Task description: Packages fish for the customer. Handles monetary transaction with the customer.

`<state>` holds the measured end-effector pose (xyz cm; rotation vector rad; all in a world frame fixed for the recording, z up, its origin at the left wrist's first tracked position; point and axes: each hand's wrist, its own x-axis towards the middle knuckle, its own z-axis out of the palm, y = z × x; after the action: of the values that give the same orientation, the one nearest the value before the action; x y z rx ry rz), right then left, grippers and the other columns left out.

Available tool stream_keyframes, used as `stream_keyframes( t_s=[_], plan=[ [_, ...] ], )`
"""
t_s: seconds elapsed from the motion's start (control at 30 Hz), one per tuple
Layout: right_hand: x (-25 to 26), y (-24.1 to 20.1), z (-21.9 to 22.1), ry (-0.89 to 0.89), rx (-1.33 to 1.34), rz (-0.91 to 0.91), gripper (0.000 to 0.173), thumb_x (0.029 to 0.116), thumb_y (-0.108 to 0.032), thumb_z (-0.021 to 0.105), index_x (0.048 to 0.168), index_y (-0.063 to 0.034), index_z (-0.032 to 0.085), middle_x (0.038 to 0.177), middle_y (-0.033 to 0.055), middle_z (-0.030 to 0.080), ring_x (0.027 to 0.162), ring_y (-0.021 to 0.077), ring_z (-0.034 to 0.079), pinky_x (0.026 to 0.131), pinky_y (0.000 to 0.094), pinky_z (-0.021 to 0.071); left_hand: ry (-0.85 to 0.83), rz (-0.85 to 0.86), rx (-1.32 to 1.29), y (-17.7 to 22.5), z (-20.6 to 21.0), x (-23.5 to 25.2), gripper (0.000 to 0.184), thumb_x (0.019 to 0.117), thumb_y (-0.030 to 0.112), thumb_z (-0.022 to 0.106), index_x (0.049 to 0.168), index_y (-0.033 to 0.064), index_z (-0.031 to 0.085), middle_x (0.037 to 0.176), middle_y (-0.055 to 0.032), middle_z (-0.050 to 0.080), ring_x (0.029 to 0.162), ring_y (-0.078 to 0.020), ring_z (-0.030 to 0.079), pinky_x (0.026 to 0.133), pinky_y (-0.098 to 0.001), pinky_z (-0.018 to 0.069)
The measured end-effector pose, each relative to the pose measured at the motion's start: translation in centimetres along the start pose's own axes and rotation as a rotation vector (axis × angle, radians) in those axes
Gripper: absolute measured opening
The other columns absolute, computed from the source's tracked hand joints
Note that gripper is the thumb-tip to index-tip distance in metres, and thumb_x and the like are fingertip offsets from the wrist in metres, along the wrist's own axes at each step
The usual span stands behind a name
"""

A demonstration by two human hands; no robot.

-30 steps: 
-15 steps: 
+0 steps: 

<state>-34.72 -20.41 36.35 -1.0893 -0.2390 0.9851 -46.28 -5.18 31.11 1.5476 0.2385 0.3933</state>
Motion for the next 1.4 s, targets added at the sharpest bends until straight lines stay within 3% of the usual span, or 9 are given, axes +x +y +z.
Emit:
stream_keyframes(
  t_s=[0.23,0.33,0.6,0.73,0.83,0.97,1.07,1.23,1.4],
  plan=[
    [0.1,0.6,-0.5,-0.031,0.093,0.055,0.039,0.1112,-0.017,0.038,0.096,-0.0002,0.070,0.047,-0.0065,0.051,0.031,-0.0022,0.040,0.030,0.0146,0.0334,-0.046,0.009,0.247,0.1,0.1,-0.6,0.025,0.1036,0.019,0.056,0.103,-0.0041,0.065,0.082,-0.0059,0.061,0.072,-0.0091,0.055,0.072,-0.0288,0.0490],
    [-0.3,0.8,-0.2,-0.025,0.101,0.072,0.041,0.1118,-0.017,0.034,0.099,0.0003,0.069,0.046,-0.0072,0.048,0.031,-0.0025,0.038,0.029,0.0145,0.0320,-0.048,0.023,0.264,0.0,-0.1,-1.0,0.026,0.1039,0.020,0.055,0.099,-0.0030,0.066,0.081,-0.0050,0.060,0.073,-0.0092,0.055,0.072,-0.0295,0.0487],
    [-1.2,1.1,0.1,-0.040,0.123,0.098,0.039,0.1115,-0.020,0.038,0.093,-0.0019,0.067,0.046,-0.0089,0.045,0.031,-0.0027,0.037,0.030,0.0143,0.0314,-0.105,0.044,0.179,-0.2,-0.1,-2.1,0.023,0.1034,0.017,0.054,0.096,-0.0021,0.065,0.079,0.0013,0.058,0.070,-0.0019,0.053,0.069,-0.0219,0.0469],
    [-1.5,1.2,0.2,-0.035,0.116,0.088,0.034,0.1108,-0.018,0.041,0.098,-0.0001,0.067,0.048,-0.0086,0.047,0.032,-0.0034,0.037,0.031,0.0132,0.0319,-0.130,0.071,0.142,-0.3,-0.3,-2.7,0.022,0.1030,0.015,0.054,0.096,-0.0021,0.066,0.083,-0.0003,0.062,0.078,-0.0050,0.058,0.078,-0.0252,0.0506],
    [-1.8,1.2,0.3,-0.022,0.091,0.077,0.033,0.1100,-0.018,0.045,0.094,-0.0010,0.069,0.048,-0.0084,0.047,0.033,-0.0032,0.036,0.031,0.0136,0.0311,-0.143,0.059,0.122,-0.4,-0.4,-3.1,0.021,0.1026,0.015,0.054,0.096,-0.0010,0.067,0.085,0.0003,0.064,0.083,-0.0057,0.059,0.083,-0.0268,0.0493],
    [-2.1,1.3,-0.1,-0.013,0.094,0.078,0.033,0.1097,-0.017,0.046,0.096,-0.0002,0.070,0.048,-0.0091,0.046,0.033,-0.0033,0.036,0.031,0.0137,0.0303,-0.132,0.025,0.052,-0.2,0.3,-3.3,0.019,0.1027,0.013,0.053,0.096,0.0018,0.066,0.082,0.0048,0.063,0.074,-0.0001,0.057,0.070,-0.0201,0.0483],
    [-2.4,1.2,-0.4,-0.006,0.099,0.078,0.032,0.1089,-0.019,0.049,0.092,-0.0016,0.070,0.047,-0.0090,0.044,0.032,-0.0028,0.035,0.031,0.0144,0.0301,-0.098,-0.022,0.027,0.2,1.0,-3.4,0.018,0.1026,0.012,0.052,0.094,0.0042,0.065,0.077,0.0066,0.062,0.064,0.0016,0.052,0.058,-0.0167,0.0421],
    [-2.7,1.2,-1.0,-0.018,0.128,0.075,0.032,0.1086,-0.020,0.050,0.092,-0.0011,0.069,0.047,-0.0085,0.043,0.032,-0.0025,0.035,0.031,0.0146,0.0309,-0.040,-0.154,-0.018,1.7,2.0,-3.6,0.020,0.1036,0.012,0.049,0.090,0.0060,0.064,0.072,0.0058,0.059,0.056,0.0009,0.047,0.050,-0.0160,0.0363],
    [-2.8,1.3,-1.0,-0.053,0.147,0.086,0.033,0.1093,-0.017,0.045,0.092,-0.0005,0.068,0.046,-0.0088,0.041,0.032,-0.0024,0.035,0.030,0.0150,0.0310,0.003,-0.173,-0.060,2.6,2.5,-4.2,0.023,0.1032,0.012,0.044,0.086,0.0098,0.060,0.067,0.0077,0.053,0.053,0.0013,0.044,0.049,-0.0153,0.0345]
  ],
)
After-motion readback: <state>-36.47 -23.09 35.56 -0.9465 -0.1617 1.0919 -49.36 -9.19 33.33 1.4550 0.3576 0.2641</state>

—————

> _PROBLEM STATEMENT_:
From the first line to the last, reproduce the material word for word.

> _RESULT_:
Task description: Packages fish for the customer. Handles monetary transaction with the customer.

`<state>` holds the measured end-effector pose (xyz cm; rotation vector rad; all in a world frame fixed for the recording, z up, its origin at the left wrist's first tracked position; point and axes: each hand's wrist, its own x-axis towards the middle knuckle, its own z-axis out of the palm, y = z × x; after the action: of the values that give the same orientation, the one nearest the value before the action; x y z rx ry rz), right then left, grippers and the other columns left out.

Available tool stream_keyframes, used as `stream_keyframes( t_s=[_], plan=[ [_, ...] ], )`
"""
t_s: seconds elapsed from the motion's start (control at 30 Hz), one per tuple
Layout: right_hand: x (-25 to 26), y (-24.1 to 20.1), z (-21.9 to 22.1), ry (-0.89 to 0.89), rx (-1.33 to 1.34), rz (-0.91 to 0.91), gripper (0.000 to 0.173), thumb_x (0.029 to 0.116), thumb_y (-0.108 to 0.032), thumb_z (-0.021 to 0.105), index_x (0.048 to 0.168), index_y (-0.063 to 0.034), index_z (-0.032 to 0.085), middle_x (0.038 to 0.177), middle_y (-0.033 to 0.055), middle_z (-0.030 to 0.080), ring_x (0.027 to 0.162), ring_y (-0.021 to 0.077), ring_z (-0.034 to 0.079), pinky_x (0.026 to 0.131), pinky_y (0.000 to 0.094), pinky_z (-0.021 to 0.071); left_hand: ry (-0.85 to 0.83), rz (-0.85 to 0.86), rx (-1.32 to 1.29), y (-17.7 to 22.5), z (-20.6 to 21.0), x (-23.5 to 25.2), gripper (0.000 to 0.184), thumb_x (0.019 to 0.117), thumb_y (-0.030 to 0.112), thumb_z (-0.022 to 0.106), index_x (0.049 to 0.168), index_y (-0.033 to 0.064), index_z (-0.031 to 0.085), middle_x (0.037 to 0.176), middle_y (-0.055 to 0.032), middle_z (-0.050 to 0.080), ring_x (0.029 to 0.162), ring_y (-0.078 to 0.020), ring_z (-0.030 to 0.079), pinky_x (0.026 to 0.133), pinky_y (-0.098 to 0.001), pinky_z (-0.018 to 0.069)
The measured end-effector pose, each relative to the pose measured at the motion's start: translation in centimetres along the start pose's own axes and rotation as a rotation vector (axis × angle, radians) in those axes
Gripper: absolute measured opening
The other columns absolute, computed from the source's tracked hand joints
Note that gripper is the thumb-tip to index-tip distance in metres, and thumb_x and the like are fingertip offsets from the wrist in metres, along the wrist's own axes at each step
The usual span stands behind a name
"""

A demonstration by two human hands; no robot.

-30 steps: 
-15 steps: 
+0 steps: 

<state>-34.72 -20.41 36.35 -1.0893 -0.2390 0.9851 -46.28 -5.18 31.11 1.5476 0.2385 0.3933</state>
Motion for the next 1.4 s, targets added at the sharpest bends until straight lines stay within 3% of the usual span, or 9 are given, axes +x +y +z.
Emit:
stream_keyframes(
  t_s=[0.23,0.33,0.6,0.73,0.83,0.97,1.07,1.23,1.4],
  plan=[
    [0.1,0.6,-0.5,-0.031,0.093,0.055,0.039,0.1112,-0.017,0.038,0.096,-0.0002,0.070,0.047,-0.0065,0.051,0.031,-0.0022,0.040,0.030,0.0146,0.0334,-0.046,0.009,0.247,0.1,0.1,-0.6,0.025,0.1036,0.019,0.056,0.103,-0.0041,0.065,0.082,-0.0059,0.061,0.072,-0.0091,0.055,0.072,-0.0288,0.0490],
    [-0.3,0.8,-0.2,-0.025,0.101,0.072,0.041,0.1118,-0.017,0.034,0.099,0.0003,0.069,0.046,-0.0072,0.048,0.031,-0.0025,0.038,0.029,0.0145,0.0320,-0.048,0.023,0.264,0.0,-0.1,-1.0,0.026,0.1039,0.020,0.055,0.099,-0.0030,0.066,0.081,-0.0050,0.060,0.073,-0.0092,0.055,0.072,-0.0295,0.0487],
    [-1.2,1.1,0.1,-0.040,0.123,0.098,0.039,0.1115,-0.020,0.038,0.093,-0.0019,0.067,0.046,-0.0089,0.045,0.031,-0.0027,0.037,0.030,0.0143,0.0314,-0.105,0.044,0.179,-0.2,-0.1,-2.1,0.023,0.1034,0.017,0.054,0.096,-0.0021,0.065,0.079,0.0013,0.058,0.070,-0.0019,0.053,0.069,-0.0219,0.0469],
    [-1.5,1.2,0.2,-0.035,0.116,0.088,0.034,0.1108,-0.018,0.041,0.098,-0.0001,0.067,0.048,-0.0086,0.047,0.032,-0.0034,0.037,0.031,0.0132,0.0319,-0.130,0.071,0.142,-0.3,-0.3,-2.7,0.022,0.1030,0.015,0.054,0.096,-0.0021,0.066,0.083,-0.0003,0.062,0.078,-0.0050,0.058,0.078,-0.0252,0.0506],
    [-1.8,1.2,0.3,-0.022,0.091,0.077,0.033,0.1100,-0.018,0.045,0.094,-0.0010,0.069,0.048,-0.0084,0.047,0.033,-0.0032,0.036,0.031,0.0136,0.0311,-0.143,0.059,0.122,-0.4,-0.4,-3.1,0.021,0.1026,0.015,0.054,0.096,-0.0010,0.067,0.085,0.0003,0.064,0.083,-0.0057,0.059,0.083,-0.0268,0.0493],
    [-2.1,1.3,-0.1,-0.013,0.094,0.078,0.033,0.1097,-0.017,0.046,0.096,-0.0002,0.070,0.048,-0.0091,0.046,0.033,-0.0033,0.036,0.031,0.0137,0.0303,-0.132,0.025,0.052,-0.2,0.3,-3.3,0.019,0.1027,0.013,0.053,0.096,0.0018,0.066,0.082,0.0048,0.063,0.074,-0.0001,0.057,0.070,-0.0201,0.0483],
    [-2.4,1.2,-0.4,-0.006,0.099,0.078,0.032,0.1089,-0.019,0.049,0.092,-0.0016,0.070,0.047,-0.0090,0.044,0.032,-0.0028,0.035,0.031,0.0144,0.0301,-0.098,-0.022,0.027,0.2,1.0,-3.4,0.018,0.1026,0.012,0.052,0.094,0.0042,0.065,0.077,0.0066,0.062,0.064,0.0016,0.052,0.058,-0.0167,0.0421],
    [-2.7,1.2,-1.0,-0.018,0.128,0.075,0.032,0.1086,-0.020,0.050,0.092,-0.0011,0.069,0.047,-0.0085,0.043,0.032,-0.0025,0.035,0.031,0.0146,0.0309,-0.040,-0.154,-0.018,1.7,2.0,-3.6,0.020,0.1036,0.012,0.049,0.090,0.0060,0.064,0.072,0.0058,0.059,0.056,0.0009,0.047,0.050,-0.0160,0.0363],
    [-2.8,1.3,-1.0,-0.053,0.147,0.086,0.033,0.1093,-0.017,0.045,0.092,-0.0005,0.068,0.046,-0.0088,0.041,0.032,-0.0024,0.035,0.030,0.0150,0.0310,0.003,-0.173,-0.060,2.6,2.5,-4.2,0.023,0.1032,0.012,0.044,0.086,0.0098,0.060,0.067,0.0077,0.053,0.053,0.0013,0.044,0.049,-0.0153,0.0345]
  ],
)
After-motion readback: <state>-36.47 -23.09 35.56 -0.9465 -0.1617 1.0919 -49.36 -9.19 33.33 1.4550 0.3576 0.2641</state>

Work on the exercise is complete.